Sermon: The Cross: a testimony
The Reverend Canon Dr David Kennedy, Sub Dean and Canon Precentor
Preached on 5th April 2009
(Palm Sunday: Matins)
by The Reverend Canon Dr David Kennedy
May the words of my lips and the meditations of our hearts be now and always acceptable in your sight, O Lord our strength and our redeemer. Amen.
This sermon is by way of personal testimony. I'd like to share with you something of what the Cross of Jesus means to me as we stand at the beginning of this great and holy week, as we worship together on this Sunday of the Lord's passion. I hope it will stand alongside your own personal convictions and insights, for the mystery of the cross is such a many-splendoured thing, that the world itself could not embrace its fullness.
And I want to begin on the personal level.
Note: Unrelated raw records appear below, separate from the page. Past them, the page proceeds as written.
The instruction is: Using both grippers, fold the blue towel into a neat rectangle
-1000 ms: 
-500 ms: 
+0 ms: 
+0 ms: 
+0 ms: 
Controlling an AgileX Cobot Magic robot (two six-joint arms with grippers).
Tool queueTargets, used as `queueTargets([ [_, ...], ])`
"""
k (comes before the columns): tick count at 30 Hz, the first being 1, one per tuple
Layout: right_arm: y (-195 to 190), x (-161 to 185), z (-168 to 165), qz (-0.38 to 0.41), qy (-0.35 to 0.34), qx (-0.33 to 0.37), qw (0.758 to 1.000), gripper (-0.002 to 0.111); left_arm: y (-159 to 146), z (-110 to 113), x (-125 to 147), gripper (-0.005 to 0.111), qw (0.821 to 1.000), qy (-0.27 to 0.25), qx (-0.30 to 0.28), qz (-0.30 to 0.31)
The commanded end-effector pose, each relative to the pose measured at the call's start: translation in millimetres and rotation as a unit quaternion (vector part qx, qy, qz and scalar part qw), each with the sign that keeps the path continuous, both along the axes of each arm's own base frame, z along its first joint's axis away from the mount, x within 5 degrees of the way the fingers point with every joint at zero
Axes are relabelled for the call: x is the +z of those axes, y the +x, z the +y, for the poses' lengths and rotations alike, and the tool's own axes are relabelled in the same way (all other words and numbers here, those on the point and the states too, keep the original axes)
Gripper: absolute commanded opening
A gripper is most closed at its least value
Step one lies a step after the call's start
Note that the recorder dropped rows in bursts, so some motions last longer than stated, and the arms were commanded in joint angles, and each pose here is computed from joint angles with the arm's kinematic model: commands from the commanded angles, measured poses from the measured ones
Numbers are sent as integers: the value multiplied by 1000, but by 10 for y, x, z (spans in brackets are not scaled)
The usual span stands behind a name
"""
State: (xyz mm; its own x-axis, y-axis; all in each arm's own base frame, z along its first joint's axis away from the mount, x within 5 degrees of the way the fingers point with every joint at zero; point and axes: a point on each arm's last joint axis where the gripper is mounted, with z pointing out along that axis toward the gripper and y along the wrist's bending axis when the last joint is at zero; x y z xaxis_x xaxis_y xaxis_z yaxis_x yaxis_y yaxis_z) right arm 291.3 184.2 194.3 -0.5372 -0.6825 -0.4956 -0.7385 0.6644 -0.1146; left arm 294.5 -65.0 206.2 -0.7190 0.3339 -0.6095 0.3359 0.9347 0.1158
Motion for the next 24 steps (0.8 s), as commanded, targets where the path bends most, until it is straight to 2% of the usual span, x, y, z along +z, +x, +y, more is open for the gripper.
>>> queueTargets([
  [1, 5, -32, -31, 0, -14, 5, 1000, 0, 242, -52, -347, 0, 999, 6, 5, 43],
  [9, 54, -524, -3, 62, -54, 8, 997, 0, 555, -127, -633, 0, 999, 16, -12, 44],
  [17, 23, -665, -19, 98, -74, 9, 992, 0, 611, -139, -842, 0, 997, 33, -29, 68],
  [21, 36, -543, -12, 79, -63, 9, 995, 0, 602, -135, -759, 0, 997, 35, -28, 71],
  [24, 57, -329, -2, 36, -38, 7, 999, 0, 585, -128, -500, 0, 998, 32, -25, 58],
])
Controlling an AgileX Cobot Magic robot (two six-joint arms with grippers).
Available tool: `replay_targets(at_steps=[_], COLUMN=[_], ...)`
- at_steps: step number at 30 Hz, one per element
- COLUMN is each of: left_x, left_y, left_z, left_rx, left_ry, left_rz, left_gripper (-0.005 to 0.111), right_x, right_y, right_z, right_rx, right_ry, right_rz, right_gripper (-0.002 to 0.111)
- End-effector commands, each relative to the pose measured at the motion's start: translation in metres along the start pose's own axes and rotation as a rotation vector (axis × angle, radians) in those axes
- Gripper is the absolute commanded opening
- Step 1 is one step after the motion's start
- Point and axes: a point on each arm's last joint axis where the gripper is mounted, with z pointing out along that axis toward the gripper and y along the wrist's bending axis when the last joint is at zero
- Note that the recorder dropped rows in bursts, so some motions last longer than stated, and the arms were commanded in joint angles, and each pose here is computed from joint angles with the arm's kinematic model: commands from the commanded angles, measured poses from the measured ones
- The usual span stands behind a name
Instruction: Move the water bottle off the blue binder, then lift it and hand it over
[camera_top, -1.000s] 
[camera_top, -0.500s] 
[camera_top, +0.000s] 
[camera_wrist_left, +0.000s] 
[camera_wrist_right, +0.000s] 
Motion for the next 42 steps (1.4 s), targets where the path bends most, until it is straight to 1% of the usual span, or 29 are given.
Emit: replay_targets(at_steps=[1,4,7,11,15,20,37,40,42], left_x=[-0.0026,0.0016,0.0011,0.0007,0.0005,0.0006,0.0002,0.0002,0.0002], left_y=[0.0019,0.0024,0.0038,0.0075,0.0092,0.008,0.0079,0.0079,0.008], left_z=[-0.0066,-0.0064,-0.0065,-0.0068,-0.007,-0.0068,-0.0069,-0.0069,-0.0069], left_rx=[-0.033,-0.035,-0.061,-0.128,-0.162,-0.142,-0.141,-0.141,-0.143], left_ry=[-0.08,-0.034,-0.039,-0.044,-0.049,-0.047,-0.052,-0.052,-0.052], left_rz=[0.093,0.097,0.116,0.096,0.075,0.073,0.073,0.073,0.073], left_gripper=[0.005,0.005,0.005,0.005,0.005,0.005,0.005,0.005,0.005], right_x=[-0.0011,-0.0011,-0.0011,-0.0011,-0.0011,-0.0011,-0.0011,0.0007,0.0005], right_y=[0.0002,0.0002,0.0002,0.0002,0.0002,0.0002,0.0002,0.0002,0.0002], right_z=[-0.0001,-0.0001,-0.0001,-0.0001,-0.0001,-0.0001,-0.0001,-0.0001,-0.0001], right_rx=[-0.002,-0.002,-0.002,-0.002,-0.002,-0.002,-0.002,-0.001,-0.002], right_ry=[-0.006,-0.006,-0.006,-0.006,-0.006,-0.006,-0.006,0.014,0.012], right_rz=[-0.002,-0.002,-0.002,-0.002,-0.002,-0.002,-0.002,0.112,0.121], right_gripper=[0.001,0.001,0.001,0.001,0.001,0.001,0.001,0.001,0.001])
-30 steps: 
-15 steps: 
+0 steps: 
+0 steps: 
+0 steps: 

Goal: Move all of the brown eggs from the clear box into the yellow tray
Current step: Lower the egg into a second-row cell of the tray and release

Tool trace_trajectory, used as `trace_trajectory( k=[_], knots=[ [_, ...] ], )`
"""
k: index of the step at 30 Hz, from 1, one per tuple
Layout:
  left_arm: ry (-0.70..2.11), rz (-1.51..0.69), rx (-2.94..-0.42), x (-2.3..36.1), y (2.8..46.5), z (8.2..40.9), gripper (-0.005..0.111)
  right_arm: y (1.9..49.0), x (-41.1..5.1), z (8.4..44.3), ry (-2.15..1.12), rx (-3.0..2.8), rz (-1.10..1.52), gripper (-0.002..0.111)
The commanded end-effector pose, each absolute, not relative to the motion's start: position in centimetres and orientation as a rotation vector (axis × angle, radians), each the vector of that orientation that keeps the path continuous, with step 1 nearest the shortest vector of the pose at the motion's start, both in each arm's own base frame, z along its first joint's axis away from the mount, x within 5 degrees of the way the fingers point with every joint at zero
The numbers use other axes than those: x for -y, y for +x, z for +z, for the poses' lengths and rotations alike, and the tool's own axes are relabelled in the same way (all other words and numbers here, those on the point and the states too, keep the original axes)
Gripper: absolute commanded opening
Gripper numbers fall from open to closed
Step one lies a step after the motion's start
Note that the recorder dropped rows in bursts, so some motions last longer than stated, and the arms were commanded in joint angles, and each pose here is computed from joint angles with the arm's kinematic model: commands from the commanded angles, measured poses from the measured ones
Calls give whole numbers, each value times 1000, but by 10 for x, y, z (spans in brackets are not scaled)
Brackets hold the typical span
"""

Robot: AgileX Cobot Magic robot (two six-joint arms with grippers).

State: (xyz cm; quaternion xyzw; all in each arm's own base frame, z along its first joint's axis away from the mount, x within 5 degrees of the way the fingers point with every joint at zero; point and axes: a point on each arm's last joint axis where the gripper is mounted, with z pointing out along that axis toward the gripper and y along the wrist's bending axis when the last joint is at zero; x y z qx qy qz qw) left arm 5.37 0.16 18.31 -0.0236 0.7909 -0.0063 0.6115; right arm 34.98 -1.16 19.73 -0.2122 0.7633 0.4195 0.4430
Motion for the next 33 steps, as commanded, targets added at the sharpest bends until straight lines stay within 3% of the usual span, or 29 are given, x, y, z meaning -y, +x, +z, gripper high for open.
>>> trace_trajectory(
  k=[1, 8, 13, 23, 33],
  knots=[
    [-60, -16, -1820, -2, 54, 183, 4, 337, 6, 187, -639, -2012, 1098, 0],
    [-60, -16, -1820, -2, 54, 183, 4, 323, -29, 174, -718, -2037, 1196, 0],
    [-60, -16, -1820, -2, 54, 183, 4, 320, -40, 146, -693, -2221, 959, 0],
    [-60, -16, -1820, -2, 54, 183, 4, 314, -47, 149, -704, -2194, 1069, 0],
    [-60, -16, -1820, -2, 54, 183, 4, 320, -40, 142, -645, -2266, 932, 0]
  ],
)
I have often been taken by some of St Paul's most tender words in Galatians
I have been crucified with Christ, and the life I now live I live by faith in the Son of God who loved me and gave himself up for me.
‘...who loved me and gave himself up for me'. I well remember the evening when I was a teenager, when the penny finally dropped that on the Cross Jesus had done something for me that I could never ever hope to do for myself. That through his cross, I have been forgiven and accepted, and brought into a knowledge of something of the depth of Christ's love for me personally. It was a life-changing experience, and I knew then that my calling was to seek to live out that fact, to let his cross motivate and inform my Christian discipleship.
But second, the Cross is not simply about individuals; it is something that embraces the human race. So the eloquent words of the Prayer of Consecration in the Prayer Book; Christ's one perfect sacrifice of himself was ‘for the sins of the whole world'. There is no limited atonement. Again, quoting St Paul, ‘Christ died for all', and I have come to understand the word ‘for' as such a strong word, and embracing word, an expansive word. The Cross can never simply be about personal piety; it stands at the very fulcrum of human destiny. Indeed Christ, as Son of God and Son of Man, stands as the new Human Being, the representative Human Being, the Second Adam, who in his own body re-constitutes humanity by vicariously living our life and dying our death, and taking on himself our sin - bearing it and crucifying it, so that the power of sin is executed and the sting of death is drawn. The wonder of the Cross is that Christ offers his obedience in place of human disobedience, his ‘yes' in place of human ‘no', his righteousness in place of human unrighteousness. And the fruit of his passion is being worked out in human history and in human destiny. How? well I can only glimpse it and believe it, in the full conviction that when Christ is revealed, it will be the marks of his passion that not only we, but all the human race, will recognise:
Those dear tokens of his passion still his dazzling body bears;
With what rapture gaze we on those glorious scars.
But then, third, the Cross also embraces something in the heavens. I do not claim to begin to understand, but I do believe we need to take seriously, that strand in the Scriptures that speaks of mysterious principalities and powers that are themselves rebellious and wicked. So, in Ephesians 6, we read that our struggle is not against flesh and blood only, but against spiritual forces of wickedness in the heavenly places.' In other words, there is a cosmic conflict between good and evil; not an equal and opposite conflict, but nevertheless, a spiritual reality that motivates the kind of evil we see in the world that seems so much greater than the sum of the parts. I take that mysterious verse in the Book of Revelation, ‘...and there was war in heaven..' as a reference to the Cross. The conflict raging on earth on the hill of Calvary was also being waged in heaven as absolute evil and perfect love met head on in the body of Jesus. And of course, the powers of evil thought they had their day. St Paul, in 1 Corinthians, speaks of these powers as ‘the rulers of this age' who crucified the Lord of glory. They thought they were frustrating God's will; in face they were fulfilling it! And the resurrection is the great sign that evil is conquered by love. God's love is stronger than the greatest evil.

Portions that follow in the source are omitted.